Here’s a list of 140 Google interview questions. Many of our clients have interviewed and received Google job offers. Contact us for a free 15 minute interview analysis before your Google interview.
Link to Google interview questions for:
Google Interview Questions: Product Marketing Manager
  • Why do you want to join Google?
  • What do you know about Google’s product and technology?
  • If you are Product Manager for Google’s Adwords, how do you plan to market this?
  • What would you say during an AdWords or AdSense product seminar?
  • Who are Google’s competitors, and how does Google compete with them?
  • Have you ever used Google’s products? Gmail?
  • What’s a creative way of marketing Google’s brand name and product?
  • If you are the product marketing manager for Google’s Gmail product, how do you plan to market it so as to achieve 100 million customers in 6 months?
  • How much money you think Google makes daily from Gmail ads?
  • Name a piece of technology you’ve read about recently. Now tell me your own creative execution for an ad for that product.
  • Say an advertiser makes $0.10 every time someone clicks on their ad. Only 20% of people who visit the site click on their ad. How many people need to visit the site for the advertiser to make $20?
  • Estimate the number of students who are college seniors, attend four-year schools, and graduate with a job in the United States every year.
Google Interview Questions: Product Manager
  • How would you boost the GMail subscription base?
  • What is the most efficient way to sort a million integers?

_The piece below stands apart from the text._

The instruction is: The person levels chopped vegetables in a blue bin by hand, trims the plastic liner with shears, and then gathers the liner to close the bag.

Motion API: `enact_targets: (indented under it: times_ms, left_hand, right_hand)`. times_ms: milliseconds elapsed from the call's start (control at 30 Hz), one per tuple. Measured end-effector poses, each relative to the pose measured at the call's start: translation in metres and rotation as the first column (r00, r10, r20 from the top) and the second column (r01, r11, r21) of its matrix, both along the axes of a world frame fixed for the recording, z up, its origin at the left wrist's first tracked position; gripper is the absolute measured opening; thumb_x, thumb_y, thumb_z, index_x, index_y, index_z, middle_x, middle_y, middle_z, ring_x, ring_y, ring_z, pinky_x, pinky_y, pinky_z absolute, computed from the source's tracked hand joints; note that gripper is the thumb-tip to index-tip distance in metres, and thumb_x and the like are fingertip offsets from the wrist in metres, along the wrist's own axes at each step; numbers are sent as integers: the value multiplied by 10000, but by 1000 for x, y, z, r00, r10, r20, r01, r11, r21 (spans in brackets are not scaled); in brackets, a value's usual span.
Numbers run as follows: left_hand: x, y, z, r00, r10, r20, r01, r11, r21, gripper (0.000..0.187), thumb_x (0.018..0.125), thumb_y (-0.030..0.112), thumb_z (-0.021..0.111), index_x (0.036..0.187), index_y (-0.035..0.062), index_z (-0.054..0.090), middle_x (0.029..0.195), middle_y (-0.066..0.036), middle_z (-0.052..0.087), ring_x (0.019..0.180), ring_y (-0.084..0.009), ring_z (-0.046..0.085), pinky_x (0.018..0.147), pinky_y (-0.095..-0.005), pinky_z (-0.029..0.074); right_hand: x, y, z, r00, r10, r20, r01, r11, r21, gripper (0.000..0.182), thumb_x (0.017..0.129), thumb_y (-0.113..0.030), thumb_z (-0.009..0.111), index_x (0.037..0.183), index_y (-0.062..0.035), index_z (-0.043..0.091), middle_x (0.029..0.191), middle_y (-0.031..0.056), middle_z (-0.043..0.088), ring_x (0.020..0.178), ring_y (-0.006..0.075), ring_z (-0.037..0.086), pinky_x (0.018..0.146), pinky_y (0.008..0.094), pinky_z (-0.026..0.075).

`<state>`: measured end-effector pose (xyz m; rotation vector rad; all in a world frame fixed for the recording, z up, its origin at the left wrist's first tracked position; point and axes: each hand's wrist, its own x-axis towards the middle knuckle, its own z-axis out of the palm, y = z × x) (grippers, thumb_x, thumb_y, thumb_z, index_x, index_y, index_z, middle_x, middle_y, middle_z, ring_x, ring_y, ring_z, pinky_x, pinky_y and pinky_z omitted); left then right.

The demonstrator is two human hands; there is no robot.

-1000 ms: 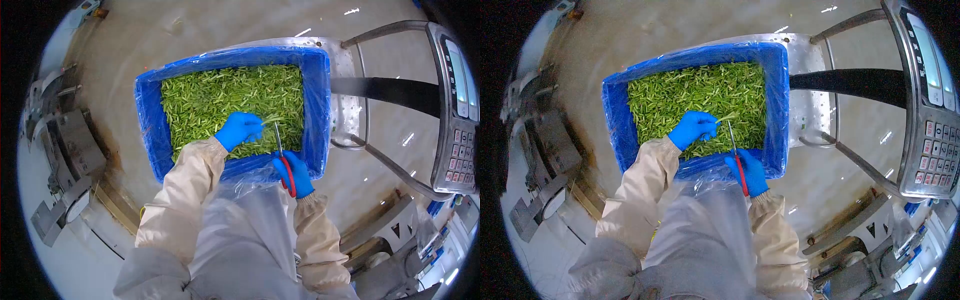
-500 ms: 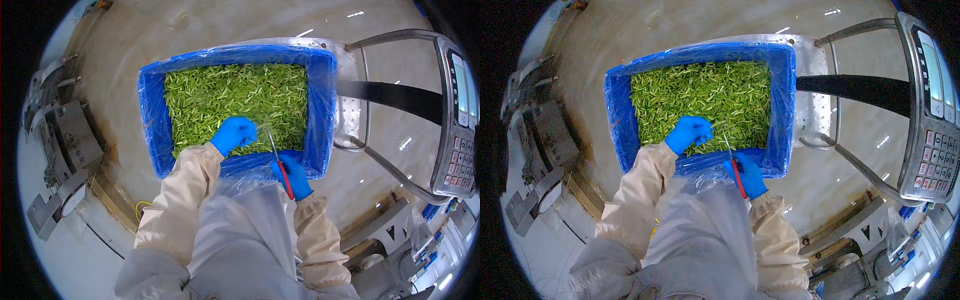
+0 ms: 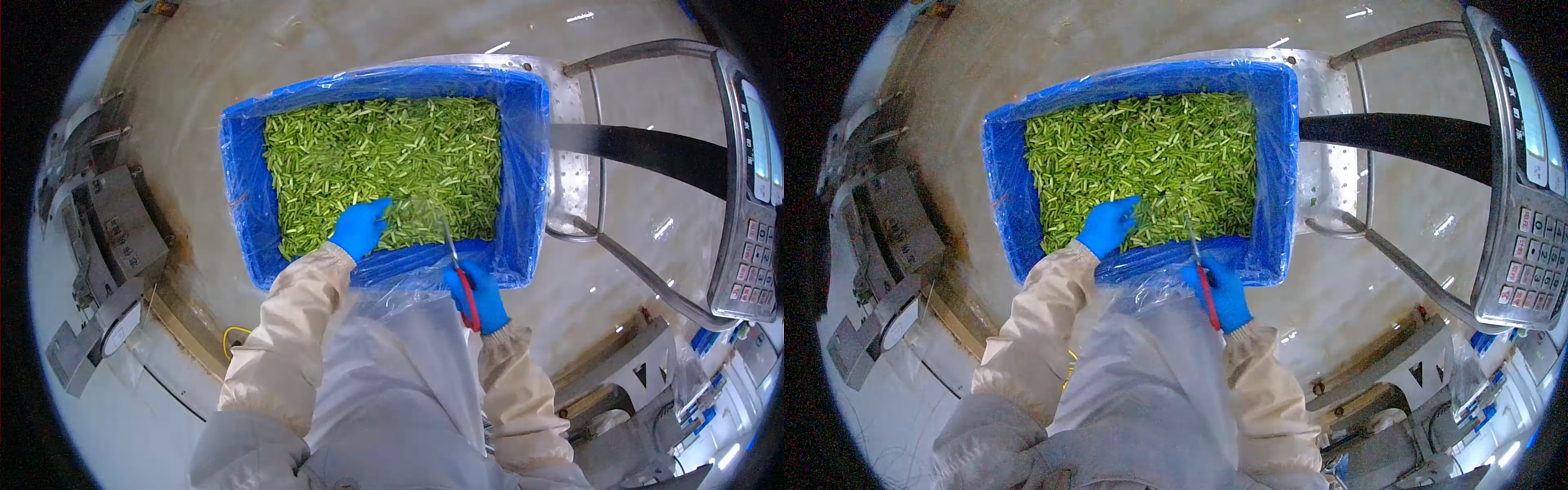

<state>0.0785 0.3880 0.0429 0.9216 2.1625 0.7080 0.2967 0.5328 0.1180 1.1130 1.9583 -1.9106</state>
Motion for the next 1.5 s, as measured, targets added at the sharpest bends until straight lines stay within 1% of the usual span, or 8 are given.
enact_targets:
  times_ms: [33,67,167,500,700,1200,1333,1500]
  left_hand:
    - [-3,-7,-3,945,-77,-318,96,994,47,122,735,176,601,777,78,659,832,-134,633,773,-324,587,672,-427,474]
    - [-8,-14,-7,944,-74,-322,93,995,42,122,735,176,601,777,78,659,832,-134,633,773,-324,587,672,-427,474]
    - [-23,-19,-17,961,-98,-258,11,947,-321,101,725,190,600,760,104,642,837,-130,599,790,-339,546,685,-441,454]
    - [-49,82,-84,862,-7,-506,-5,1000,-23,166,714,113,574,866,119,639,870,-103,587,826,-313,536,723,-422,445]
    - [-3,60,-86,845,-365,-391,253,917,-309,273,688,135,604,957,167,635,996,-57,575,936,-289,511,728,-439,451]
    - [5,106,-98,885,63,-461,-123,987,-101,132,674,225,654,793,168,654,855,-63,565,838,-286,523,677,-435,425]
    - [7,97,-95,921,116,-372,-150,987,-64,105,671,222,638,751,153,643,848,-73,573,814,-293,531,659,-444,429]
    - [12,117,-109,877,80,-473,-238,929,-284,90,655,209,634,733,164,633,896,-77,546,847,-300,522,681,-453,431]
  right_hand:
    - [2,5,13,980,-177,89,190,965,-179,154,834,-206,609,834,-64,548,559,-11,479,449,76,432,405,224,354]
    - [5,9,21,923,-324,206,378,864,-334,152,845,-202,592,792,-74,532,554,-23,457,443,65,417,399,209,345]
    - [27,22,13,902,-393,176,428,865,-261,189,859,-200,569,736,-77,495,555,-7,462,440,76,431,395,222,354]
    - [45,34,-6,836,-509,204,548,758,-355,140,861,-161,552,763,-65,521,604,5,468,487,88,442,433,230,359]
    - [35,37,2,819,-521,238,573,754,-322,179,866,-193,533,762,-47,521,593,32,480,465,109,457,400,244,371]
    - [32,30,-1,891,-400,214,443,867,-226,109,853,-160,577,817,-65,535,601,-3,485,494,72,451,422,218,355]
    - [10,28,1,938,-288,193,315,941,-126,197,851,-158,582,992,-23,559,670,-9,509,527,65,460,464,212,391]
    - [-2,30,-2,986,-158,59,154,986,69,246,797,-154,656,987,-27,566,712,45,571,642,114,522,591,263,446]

  • How would you re-position Google’s offerings to counteract competitive threats from Microsoft?
  • How many golf balls can fit in a school bus?
  • You are shrunk to the height of a nickel and your mass is proportionally reduced so as to maintain your original density. You are then thrown into an empty glass blender. The blades will start moving in 60 seconds. What do you do?
  • How much should you charge to wash all the windows in Seattle?
  • How would you find out if a machine’s stack grows up or down in memory?
  • Explain a database in three sentences to your eight-year-old nephew.
  • How many times a day does a clock’s hands overlap?
  • You have to get from point A to point B. You don’t know if you can get there. What would you do?
  • Imagine you have a closet full of shirts. It’s very hard to find a shirt. So what can you do to organize your shirts for easy retrieval?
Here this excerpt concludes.